You wouldn't expect an AcI with constructions like these.
No, but I would expect an ut...

Edit: I mean with that idea of result (coming from a reason).
 

Pacifica

grammaticissima
Staff member
No, but I would expect an ut...

Edit: I mean with that idea of result (coming from a reason).
You can most probably say that some relative clauses have a nuance of result.

In the construction quid est quod + subj., you could take it as "What is there that is such that, as a result, we should..."

Much like in what's called "relative clause of characteristic", actually (and it doesn't feel that much different at all to me, to the point that I'm wondering if this quid est quod thing couldn't be called sort of a relative clause of characteristic, even if it may have another and more exact name), which you use when you mean not someone/something that actually does X, but someone/something that is such as to do X, so it can be taken as "that is such, that, as a result, they/it do/does/could do X". (Edit: Callaina , I've added "do/does" here to reflect the fact that something so mentioned can be indeed the case, even if it isn't really stated as a fact in the same way as it would be with the indicative.)
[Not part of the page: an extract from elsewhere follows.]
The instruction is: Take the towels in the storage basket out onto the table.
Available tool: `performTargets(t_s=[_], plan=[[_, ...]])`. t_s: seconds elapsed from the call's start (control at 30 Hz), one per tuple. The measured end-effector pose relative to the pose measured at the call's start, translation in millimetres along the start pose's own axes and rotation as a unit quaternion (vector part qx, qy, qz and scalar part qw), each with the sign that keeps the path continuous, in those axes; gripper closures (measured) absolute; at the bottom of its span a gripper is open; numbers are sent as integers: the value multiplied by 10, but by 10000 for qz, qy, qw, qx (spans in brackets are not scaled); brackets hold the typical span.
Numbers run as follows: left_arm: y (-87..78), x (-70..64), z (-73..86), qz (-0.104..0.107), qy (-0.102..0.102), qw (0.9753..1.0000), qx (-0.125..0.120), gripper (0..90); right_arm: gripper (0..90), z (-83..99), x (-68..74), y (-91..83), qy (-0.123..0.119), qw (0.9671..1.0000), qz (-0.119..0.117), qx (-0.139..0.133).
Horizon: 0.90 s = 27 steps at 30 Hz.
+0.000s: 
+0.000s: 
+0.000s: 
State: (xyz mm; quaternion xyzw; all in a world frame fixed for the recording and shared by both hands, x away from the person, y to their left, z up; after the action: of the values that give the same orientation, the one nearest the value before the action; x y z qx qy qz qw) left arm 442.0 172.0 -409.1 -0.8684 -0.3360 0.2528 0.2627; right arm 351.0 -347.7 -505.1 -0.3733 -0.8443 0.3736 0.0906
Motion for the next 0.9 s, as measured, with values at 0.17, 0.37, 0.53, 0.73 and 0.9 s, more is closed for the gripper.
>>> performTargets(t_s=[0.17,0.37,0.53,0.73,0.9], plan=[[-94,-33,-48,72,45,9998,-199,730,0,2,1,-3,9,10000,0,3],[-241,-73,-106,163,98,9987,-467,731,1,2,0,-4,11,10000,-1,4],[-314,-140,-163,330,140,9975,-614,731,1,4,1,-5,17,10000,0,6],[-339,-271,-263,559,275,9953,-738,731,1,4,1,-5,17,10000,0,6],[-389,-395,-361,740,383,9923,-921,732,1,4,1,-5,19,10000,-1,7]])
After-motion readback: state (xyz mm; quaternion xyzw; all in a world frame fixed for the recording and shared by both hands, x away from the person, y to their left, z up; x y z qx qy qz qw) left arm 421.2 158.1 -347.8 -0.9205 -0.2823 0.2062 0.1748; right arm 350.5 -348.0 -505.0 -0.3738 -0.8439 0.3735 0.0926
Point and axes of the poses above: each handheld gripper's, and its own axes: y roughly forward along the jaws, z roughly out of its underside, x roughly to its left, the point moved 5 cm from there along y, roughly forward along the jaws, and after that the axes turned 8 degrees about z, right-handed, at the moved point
But in both cases, it still feels basically potential to me, because the result isn't necessarily always real, and those constructions could just as easily be analysed as, respectively, "What is there with regards to which we should (potentially, if it was there)..." and "someone/something that has the potential to..."

Now, to go even further, actually even the most basic ut consecutive clauses have their origin in a potential subjunctive, but native speakers messed up here, and progressively made it shift from the meaning "so that X could happen as a result" to "so that X actually happens as a result", giving rise to an illogical use of the subjunctive.
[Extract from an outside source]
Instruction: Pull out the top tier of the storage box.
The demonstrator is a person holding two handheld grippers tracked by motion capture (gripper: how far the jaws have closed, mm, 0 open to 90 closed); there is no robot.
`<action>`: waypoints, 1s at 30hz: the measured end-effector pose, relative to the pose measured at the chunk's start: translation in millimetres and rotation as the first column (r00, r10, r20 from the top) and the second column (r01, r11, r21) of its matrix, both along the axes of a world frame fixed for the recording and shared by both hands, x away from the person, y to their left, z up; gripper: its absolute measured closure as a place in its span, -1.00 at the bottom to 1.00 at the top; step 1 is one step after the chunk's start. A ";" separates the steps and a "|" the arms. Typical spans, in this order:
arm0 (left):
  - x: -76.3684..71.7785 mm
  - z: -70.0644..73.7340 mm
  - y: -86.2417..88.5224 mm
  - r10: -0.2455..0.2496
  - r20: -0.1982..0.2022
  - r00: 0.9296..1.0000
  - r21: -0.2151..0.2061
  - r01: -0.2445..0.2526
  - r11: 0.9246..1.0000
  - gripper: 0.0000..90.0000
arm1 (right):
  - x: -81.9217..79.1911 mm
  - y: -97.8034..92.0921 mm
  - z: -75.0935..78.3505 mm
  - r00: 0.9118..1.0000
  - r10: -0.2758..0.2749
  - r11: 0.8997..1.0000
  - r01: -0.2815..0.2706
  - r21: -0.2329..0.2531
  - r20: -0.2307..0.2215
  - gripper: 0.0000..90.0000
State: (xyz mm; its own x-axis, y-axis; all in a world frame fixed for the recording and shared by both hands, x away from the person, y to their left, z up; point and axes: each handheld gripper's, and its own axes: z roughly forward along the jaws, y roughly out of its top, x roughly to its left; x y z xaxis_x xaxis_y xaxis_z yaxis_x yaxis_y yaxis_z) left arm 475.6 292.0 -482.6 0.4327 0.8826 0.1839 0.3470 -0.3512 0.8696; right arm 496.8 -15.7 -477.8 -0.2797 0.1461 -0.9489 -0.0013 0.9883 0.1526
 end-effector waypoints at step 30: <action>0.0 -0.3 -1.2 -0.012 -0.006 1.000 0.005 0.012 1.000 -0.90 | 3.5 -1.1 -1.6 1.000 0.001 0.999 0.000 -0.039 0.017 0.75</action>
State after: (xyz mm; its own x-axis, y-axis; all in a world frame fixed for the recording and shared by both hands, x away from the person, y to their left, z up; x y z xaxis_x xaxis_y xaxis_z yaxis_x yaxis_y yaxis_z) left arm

In my humble opinion (as I've already said a few times), all those categories often overlap quite a bit in fact (even if such or such thing is habitually called X or Y by grammarians, it can very well have a bit of Z as well, you see what I mean).
 

Callaina

Feles Curiosissima
(Edit: Callaina , I've added "do/does" here to reflect the fact that something so mentioned can be indeed the case, even if it isn't really stated as a fact in the same way as it would be with the indicative.)
Right, as is the case with this very example (because presumably people in Cicero's time did offer prayers and worship, etc. to the gods).
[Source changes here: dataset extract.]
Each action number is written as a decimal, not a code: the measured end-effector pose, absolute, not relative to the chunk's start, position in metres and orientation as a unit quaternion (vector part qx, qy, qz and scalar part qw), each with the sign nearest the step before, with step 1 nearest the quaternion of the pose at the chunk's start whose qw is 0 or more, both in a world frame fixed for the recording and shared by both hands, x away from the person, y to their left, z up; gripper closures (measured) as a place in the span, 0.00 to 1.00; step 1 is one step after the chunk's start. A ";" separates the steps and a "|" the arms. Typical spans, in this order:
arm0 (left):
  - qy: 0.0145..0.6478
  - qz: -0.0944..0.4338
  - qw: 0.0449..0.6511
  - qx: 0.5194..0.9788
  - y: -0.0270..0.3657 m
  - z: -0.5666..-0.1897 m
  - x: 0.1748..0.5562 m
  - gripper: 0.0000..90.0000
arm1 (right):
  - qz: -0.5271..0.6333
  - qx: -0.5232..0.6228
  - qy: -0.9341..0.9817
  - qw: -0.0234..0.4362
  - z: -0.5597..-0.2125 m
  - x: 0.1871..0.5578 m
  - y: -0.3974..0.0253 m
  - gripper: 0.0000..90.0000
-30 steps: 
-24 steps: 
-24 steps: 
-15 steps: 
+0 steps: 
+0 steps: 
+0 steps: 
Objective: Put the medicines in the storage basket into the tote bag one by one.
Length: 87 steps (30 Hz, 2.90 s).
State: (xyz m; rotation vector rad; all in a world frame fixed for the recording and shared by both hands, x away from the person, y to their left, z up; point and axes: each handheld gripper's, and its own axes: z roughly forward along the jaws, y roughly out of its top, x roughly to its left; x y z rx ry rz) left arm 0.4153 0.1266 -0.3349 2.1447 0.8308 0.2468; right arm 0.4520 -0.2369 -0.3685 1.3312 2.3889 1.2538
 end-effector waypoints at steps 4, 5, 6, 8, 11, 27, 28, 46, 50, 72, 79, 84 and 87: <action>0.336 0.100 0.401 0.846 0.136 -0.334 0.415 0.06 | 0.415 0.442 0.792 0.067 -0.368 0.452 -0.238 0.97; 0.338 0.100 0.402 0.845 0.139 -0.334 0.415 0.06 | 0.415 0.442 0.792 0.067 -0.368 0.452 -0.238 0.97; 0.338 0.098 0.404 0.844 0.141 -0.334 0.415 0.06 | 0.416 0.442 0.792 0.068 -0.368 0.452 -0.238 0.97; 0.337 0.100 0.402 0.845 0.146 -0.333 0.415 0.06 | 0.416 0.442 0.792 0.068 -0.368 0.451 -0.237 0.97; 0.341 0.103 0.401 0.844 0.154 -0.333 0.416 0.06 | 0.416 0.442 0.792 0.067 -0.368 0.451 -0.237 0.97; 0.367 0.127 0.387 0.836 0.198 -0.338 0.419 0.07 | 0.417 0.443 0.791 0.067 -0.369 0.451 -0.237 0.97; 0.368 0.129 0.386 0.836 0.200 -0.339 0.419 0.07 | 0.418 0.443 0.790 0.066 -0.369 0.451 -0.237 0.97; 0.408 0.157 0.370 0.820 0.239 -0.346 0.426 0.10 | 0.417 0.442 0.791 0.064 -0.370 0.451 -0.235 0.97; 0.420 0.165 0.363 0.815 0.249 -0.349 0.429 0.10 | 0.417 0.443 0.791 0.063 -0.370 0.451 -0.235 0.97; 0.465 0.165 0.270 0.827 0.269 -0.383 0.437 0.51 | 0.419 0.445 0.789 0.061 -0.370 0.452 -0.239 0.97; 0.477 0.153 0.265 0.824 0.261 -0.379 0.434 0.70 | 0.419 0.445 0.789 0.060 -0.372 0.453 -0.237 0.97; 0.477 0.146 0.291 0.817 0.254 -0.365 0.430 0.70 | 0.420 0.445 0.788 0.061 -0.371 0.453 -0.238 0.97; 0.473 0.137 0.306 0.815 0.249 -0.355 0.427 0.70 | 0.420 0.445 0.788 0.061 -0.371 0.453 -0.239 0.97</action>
Now, to go even further, actually even the most basic ut consecutive clauses have their origin in a potential subjunctive, but native speakers messed up here, and progressively made it shift from the meaning "so that X could happen as a result" to "so that X actually happens as a result", giving rise to an illogical use of the subjunctive.
I don't know that it's that illogical; I mean, the subjunctive is used in other places (e.g. causal clauses, clauses of characteristic, etc.) to discuss things that are real and not simply potential. I've come to see it more as a tool for indicating abstract relationships (cause, effect, purpose, etc.) than a strictly "real vs. unreal" divide.
 

Pacifica

grammaticissima
Staff member
I don't know that it's that illogical; I mean, the subjunctive is used in other places (e.g. causal clauses, clauses of characteristic, etc.) to discuss things that are real and not simply potential. I've come to see it more as a tool for indicating abstract relationships (cause, effect, purpose, etc.) than a strictly "real vs. unreal" divide.
Yes, it's used the way you say in many Latin constructions — as in circumstantial, causal and concessive cum clauses, which all indicate absolutely real facts (purpose is still logically potential, though). But that may be (perhaps, in my idea), a deviation from the original basic meaning of the subjunctive, which I imagine was potentiality.